EXERCISE DESCRIPTION
From the first line to the last, print the listing exactly.

DATA BLOCK

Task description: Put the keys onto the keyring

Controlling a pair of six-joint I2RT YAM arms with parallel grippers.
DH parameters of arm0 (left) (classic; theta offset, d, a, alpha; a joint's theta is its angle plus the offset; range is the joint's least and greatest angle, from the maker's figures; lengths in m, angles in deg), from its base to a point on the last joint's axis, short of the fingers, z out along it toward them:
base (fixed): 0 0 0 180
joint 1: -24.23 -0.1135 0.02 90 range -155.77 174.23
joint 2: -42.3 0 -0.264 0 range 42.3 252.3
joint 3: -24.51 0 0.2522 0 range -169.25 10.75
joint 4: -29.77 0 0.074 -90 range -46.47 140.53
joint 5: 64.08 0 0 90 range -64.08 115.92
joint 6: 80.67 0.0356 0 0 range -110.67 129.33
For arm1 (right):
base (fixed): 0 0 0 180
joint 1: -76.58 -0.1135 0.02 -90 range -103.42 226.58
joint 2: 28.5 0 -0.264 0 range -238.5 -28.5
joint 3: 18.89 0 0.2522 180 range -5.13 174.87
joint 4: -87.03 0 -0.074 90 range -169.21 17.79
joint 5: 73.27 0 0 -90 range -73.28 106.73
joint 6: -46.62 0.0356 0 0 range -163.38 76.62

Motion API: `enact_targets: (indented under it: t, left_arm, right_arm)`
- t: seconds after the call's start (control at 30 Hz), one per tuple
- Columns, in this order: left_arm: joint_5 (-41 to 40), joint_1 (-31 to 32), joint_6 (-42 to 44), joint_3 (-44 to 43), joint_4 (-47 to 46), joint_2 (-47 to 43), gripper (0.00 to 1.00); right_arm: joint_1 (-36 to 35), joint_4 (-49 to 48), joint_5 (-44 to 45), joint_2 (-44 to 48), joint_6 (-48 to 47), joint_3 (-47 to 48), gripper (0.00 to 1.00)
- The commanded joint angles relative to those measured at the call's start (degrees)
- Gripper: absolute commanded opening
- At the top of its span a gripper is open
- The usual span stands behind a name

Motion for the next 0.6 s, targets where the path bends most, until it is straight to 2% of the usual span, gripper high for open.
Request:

RESULT FOR THIS TASK
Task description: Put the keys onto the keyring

Controlling a pair of six-joint I2RT YAM arms with parallel grippers.
DH parameters of arm0 (left) (classic; theta offset, d, a, alpha; a joint's theta is its angle plus the offset; range is the joint's least and greatest angle, from the maker's figures; lengths in m, angles in deg), from its base to a point on the last joint's axis, short of the fingers, z out along it toward them:
base (fixed): 0 0 0 180
joint 1: -24.23 -0.1135 0.02 90 range -155.77 174.23
joint 2: -42.3 0 -0.264 0 range 42.3 252.3
joint 3: -24.51 0 0.2522 0 range -169.25 10.75
joint 4: -29.77 0 0.074 -90 range -46.47 140.53
joint 5: 64.08 0 0 90 range -64.08 115.92
joint 6: 80.67 0.0356 0 0 range -110.67 129.33
For arm1 (right):
base (fixed): 0 0 0 180
joint 1: -76.58 -0.1135 0.02 -90 range -103.42 226.58
joint 2: 28.5 0 -0.264 0 range -238.5 -28.5
joint 3: 18.89 0 0.2522 180 range -5.13 174.87
joint 4: -87.03 0 -0.074 90 range -169.21 17.79
joint 5: 73.27 0 0 -90 range -73.28 106.73
joint 6: -46.62 0.0356 0 0 range -163.38 76.62

Motion API: `enact_targets: (indented under it: t, left_arm, right_arm)`
- t: seconds after the call's start (control at 30 Hz), one per tuple
- Columns, in this order: left_arm: joint_5 (-41 to 40), joint_1 (-31 to 32), joint_6 (-42 to 44), joint_3 (-44 to 43), joint_4 (-47 to 46), joint_2 (-47 to 43), gripper (0.00 to 1.00); right_arm: joint_1 (-36 to 35), joint_4 (-49 to 48), joint_5 (-44 to 45), joint_2 (-44 to 48), joint_6 (-48 to 47), joint_3 (-47 to 48), gripper (0.00 to 1.00)
- The commanded joint angles relative to those measured at the call's start (degrees)
- Gripper: absolute commanded opening
- At the top of its span a gripper is open
- The usual span stands behind a name

Motion for the next 0.6 s, targets where the path bends most, until it is straight to 2% of the usual span, gripper high for open.
Request:

With this output, the exercise is done.